EXERCISE REQUIREMENTS :: Your task is to restate word for word the line containing "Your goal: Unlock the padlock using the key" and each line that follows it in the listing, and only those.

SOURCE MATERIAL ::
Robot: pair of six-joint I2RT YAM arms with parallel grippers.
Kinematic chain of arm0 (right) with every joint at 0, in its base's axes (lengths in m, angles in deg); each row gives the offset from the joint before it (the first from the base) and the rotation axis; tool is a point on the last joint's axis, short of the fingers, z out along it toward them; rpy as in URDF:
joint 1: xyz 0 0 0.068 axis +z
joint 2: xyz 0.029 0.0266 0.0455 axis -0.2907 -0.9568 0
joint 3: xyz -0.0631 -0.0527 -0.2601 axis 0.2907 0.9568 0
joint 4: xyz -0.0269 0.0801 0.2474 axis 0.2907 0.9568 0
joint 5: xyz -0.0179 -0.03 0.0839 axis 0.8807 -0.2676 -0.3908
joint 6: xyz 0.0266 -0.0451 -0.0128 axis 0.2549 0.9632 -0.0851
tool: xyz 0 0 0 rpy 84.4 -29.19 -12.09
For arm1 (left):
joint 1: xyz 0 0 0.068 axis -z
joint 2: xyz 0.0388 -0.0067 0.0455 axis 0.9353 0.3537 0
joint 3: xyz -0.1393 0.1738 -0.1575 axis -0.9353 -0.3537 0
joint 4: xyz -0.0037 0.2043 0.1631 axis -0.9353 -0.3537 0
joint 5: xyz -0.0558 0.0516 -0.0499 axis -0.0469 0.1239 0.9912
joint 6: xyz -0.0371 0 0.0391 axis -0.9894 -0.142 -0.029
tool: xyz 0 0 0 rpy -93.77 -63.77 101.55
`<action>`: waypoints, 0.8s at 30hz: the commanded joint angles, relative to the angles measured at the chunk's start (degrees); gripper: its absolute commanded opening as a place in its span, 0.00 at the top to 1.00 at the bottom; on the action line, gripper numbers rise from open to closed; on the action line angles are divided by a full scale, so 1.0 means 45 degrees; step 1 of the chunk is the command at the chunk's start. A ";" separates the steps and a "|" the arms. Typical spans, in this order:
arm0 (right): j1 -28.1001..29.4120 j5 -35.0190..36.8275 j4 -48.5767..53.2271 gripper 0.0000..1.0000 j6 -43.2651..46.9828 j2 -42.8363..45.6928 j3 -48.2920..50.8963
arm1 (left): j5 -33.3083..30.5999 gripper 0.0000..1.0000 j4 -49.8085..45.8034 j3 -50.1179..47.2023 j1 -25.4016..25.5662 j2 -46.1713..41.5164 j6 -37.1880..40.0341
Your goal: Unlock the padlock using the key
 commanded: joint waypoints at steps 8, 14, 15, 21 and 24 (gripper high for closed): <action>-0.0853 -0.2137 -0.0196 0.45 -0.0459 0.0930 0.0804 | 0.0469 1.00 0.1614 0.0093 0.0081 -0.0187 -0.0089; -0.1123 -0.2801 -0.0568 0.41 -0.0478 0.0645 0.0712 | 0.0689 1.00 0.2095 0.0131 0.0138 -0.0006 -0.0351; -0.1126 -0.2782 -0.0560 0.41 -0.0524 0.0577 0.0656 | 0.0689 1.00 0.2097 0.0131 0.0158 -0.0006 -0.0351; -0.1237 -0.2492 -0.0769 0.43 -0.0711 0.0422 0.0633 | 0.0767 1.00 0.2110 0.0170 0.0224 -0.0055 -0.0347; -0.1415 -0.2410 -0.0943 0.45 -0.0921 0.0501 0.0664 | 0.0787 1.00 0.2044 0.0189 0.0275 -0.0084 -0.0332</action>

OUTPUT OF THE TASK ::
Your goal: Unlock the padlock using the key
 commanded: joint waypoints at steps 8, 14, 15, 21 and 24 (gripper high for closed): <action>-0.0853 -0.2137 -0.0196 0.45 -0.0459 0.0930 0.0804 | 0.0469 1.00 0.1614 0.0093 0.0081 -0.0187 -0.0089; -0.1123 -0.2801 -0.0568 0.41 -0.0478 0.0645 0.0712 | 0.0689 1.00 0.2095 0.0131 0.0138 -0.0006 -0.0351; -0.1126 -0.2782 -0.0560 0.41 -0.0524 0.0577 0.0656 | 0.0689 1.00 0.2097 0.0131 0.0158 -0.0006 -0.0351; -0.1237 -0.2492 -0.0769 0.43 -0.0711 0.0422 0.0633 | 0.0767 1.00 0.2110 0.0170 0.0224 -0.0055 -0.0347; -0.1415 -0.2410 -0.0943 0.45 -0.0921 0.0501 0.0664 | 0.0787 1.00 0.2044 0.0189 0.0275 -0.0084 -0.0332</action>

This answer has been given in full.